金銭などの報酬と引き換えに、性的サービスを提供する「セックスワーカー」。日本をはじめ、売春を非合法とする国ではセックスワークは職業として認められていないが、現実は違法営業が後を絶たない。また、セックスワーカーには労働者に当然認められるべき権利も保障されておらず、しばしば搾取の対象になっているという問題も指摘されている。このようなジレンマを打開するうえで有効視されているのが、「売春合法化」だが、やはりそう簡単な問題ではないという。(フリーライター 末吉陽子)

アムネスティの調査書が浮き彫りにする
セックスワーカーが直面している危機

「売春合法化」は虐げられたセックスワーカーたちを救えるか売春地区「飾り窓」で知られるオランダは、2000年に売春を合法化した。セックスワーカーの劣悪な労働環境や人権侵害を向上させることを目的とした取り組みだ

 売春合法化の是非を考える前に、セックスワーカーが抱えるリスクを紹介したい。

 2016年5月26日に国際人権団体「アムネスティ・インターナショナル」が、人権侵害と虐待からセックスワーカーを守るため、各国政府に対して「合意に基づくセックスワークの非犯罪化」を勧告するべく方針を示した。同時に、世界4地域の調査報告が公開されたが、そこにはセックスワーカーが直面する危険が浮き彫りになる内容が記されている。

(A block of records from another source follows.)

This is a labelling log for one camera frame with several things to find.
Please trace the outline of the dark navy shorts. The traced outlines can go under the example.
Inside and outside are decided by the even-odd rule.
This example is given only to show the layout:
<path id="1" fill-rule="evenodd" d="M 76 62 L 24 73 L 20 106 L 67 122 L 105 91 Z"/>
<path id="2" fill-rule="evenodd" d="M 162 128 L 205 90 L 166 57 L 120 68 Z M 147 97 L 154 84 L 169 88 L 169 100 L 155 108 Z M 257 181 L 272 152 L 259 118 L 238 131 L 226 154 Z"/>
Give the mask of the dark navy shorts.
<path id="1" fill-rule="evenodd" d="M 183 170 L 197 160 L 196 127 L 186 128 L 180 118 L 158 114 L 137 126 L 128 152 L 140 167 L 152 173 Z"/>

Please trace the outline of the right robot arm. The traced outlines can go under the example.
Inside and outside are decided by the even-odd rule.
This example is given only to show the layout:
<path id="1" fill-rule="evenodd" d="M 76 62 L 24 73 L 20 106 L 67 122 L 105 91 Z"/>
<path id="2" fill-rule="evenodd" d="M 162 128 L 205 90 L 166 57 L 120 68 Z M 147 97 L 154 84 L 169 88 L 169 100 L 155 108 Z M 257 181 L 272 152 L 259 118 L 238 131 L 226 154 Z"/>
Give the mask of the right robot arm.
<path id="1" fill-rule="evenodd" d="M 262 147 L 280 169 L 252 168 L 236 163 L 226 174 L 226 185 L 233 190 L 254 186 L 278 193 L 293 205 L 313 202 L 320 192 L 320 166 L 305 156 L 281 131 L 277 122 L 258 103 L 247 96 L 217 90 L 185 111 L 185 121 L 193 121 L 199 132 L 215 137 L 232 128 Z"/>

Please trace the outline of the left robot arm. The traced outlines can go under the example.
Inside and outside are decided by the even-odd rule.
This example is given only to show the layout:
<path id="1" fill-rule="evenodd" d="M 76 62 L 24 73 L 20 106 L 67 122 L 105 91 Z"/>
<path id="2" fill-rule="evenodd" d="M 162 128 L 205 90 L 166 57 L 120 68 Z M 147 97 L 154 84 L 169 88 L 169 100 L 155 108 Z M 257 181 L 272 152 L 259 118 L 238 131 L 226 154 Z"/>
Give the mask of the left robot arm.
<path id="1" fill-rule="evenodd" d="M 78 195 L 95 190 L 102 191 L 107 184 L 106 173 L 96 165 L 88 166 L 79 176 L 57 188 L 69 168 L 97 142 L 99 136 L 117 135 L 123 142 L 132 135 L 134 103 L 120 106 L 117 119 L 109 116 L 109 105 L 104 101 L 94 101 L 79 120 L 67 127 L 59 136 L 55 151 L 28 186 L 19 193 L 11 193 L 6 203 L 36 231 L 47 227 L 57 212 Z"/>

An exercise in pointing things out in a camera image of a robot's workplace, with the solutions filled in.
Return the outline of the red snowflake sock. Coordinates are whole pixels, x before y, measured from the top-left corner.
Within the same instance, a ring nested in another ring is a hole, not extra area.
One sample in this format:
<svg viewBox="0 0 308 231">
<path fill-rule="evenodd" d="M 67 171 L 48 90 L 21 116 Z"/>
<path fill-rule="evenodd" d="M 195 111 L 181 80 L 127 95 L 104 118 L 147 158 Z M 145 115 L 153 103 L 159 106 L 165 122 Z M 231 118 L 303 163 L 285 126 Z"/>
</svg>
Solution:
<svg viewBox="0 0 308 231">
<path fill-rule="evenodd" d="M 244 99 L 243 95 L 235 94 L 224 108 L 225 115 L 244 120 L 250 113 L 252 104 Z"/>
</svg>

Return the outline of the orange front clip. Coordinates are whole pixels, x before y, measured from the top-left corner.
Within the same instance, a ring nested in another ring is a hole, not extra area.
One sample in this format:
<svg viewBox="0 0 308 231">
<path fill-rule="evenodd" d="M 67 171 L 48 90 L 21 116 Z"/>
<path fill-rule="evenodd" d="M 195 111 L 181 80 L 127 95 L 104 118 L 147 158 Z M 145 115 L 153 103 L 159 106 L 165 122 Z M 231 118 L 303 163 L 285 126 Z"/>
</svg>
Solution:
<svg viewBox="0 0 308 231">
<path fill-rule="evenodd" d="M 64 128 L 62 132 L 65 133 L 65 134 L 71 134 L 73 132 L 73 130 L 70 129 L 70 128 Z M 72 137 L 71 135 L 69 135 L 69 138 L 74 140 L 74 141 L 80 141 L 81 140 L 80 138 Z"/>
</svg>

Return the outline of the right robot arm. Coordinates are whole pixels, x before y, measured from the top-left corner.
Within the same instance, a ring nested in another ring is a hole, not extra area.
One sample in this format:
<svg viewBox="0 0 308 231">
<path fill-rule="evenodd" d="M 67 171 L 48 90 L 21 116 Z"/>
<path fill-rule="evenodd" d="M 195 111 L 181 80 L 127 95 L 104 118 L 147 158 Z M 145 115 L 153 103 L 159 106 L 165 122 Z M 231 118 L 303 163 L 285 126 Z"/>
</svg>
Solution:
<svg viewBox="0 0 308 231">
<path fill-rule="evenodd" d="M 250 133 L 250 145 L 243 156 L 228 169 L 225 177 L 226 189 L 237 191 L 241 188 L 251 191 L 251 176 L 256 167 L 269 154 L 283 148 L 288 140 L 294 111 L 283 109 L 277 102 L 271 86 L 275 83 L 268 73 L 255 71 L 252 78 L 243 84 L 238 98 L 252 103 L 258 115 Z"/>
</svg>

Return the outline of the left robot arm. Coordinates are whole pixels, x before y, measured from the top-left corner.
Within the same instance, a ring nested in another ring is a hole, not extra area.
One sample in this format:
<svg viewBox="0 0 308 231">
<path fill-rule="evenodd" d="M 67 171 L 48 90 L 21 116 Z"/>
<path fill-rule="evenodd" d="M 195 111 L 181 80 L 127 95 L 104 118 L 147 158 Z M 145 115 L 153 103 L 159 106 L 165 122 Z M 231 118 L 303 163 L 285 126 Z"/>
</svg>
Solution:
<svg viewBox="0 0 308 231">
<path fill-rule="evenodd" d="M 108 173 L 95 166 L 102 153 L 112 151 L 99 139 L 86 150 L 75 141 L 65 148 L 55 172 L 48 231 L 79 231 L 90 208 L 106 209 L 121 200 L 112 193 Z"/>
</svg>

 たとえば、パプアニューギニアでは、セックスワークの稼ぎに依存したり、性を商売にする組織を作ったりすることは違法である。しかし、行き過ぎた警察権力が暴走する事例も少なくないようだ。

 ホームレスのセックスワーカー、モナは次のように語った。「警察は私の友だち(客)と私を殴り始めた……6人の警官1人1人が私にセックスしたの。奴らは銃を携帯しているから言うことを聞くしかなかった。裁判所に訴え出ようにも誰も頼る人はいないし。とても辛かったけれどどうしようもなかった。売春は法律違反なので誰も助けてくれない」(2016年5月26日 アムネスティ国際事務局発表ニュースより引用)

 また、ノルウェーは、買春行為は違法だが、売春そのものは違法ではないという曖昧なスタンスをとっている。しかし、客からの暴力行為に悩むセックスワーカーは後を絶たず、警察に暴力被害を訴え出た結果、家からの立ち退き強制や、国外追放されることもあるようだ。

 このほかにも、客からの暴力行為のみならず、市民を守るはずの警察官から強姦されたり、見逃す見返りに金銭を要求されたりするなど、世界的に、セックスワーカーがいかに人権の枠外に押しやられているかが見て取れる。